* _Task prompt_
Transcribe the data exactly, pictures excluded.

* _Supplied material_

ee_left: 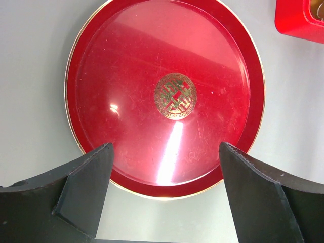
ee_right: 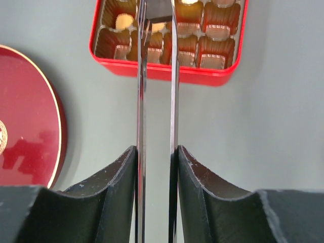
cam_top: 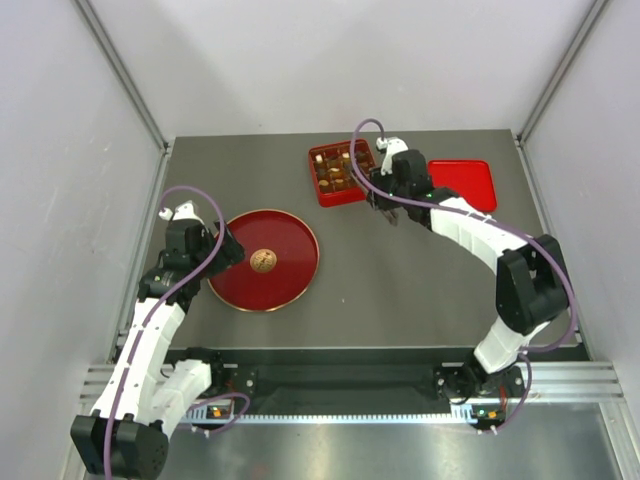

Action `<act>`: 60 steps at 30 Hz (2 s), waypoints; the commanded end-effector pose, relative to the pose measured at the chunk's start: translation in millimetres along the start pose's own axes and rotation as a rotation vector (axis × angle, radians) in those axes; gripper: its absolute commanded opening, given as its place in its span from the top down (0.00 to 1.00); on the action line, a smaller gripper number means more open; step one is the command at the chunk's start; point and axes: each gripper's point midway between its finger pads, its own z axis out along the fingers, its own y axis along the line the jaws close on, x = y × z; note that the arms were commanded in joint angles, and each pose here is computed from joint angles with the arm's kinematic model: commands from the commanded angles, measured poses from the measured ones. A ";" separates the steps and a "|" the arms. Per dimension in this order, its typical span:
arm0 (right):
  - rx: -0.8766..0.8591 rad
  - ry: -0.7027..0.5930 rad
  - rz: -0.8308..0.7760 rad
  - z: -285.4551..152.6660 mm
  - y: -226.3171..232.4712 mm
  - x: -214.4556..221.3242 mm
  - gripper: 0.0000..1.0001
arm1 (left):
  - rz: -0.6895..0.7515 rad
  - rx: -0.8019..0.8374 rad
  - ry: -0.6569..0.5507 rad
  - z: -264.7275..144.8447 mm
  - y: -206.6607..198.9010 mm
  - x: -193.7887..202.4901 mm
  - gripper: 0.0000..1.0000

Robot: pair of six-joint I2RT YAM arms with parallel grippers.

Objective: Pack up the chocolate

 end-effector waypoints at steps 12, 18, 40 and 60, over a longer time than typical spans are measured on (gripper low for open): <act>0.027 -0.072 0.021 18.9 -21.2 -34.8 0.62 | -0.002 0.028 -0.029 -2.6 -7.0 -8.0 0.11; 0.030 -0.057 0.021 24.8 -24.3 -29.8 0.62 | -0.002 0.029 -0.030 -2.5 -7.2 -8.4 0.11; 0.151 -0.159 0.066 -42.1 -61.2 -53.4 0.58 | -0.002 0.031 -0.031 -3.0 -7.3 -8.1 0.10; 0.171 0.108 0.290 -78.0 -52.6 114.6 0.57 | -0.006 0.050 -0.030 -4.0 -10.4 -7.3 0.10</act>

* _Completed exercise_
ee_left: 
ee_right: 
cam_top: 

Action `<act>`: 60 steps at 30 Hz (2 s), waypoints; the commanded end-effector pose, relative to the pose measured at the chunk's start: translation in millimetres along the start pose's own axes and rotation as a rotation vector (axis × angle, radians) in those axes; gripper: its absolute commanded opening, given as its place in its span from the top down (0.00 to 1.00); on the action line, a smaller gripper number means more open; step one is the command at the chunk's start; point and axes: each gripper's point midway between its finger pads, its own z axis out along the fingers, its own y axis along the line the jaws close on, x = y × z; note that the arms were commanded in joint angles, and each pose here is computed from joint angles with the arm's kinematic model: commands from the commanded angles, measured poses from the measured ones. A ";" separates the steps and a "|" the arms. Per dimension in this order, its typical span:
arm0 (right):
  - rx: -0.8766..0.8591 rad
  - ry: -0.7027..0.5930 rad
  - rz: -0.8308..0.7760 rad
  - z: -285.4551..152.6660 mm
  - y: -226.3171..232.4712 mm
  - x: -214.4556..221.3242 mm
  - gripper: 0.0000..1.0001
arm1 (left):
  - rz: -0.6895..0.7515 rad
  - rx: -0.8019..0.8374 rad
  - ry: -0.6569..0.5507 rad
  - z: -264.7275..144.8447 mm
  - y: -206.6607..198.9010 mm
  - x: -193.7887..202.4901 mm
  - gripper: 0.0000..1.0000

Robot: pair of six-joint I2RT YAM arms with parallel grippers.

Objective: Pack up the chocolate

 end-effector waypoints at steps 12, 18, 40 and 60, over a longer time than typical spans are measured on (gripper low for open): <act>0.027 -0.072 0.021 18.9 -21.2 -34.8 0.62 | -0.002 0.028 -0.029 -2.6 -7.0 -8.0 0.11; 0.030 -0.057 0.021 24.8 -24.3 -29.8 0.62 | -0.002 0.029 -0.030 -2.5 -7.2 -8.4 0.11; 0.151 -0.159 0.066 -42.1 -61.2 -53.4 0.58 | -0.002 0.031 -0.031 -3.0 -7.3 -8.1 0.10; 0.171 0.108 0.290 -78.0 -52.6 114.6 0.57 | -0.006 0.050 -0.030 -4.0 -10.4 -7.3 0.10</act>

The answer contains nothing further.